Ну ладно, ладно, я — поэт! Я существо, рожденное для страданий. Каждый вопль, содрогание от шипа, вонзенного в белую, все еще не обремененную сладчайшей привычкой философского нечувствования кожу, лишь непреложно подтверждает: я, вернее, он жив! он как поэт существует! Я, понятно, я стерплю! Но подумал ли прекрасно удрученный величавостью своей всеобщей печали критик, что вдруг жена моя, тихая и немудрящая, положившая годы своей молодости, десятилетия неоплаченной жизни, свои бедные силы, весь заряд неисчерпанной женственности, всеженской, сверхженской преданности на пестование пусть и гадкого (да! да! знаю, знаю — гадкого, на чей-то спеленутый отошедшими Харитами вкус), немощного, не могущего в дом рублик принести (это не по прошлым рублеустойчивым временам, а по нынешним, нынешним!), но, по той же непостижимой преизбыточности женской души, любимого, жалеемого и желаемого мужа-дитя своих грез и разочарований.

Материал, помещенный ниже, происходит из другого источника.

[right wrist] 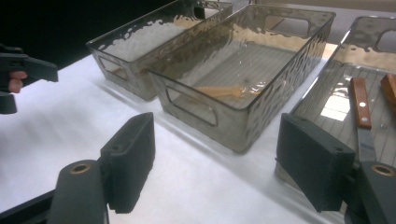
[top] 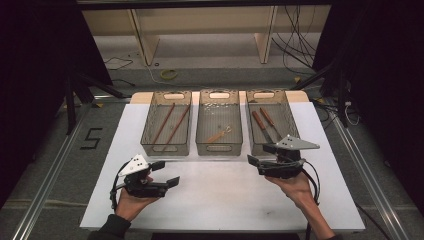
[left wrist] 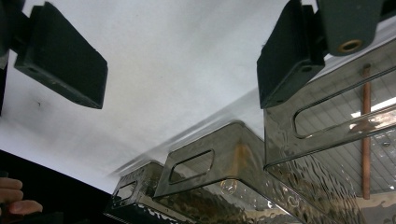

Так вот, подумал ли благородно-яростный критик толстокожий, что жена моя, слабо ободренная в своих непосильных и ничем не компенсируемых трудах и своей нечеловечьей ноше моими случайными, куцыми и хилыми публикациями, шепчущая себе в минуты изнеможения и умиления: Вот! Вот, он — поэт! Служитель муз! Это теперь не только я, но весь, весь мир видит! Не зря были труды мои и лишения, лишения детей моих! Да и все дальнейшие унижения и тяготы, связанные с тотальным повышением цен, уголовщиной, коррупцией и непотизмом, — все перенесу ради данного мне Богом и судьбой бедного представителя высокого и мучительного призвания! И это будет мой вклад в российскую культуру и историю и оправдание перед небесами!
И что же?
Что же?!
Из чьей-то статьи, случайно прочитанной, или подсунутой, или услужливо пересказанной сладкими недоброжелателями, притворно ужасающимися: Ах! Ах! Как нехорошо! Как вам не повезло! Как вам, наверное, неприятно! — узнает она, что зря сгубила свои лучшие годы! По ее силам было перенести Рыжкова, Павлова, Хасбулатова, Гайдара, но не это! Так подумал ли наш критик об этом малом! Об этих малых сих! Подумал ли, какой грех на душу берет! Нет, нет, ничто уже в этом мире не значат слезы и страдания беззащитных! Конечно, в ответ скажут, что литература — вещь изначально жестокая и кровавая! Так что же — мы и не люди уже! Значит, уже добродетелью числится средь нас летать с ощеренной пастью, блещущей чищеными белыми клыками, с которых каплет, точится по тяжелой капле черный яд безоглядного умерщвления!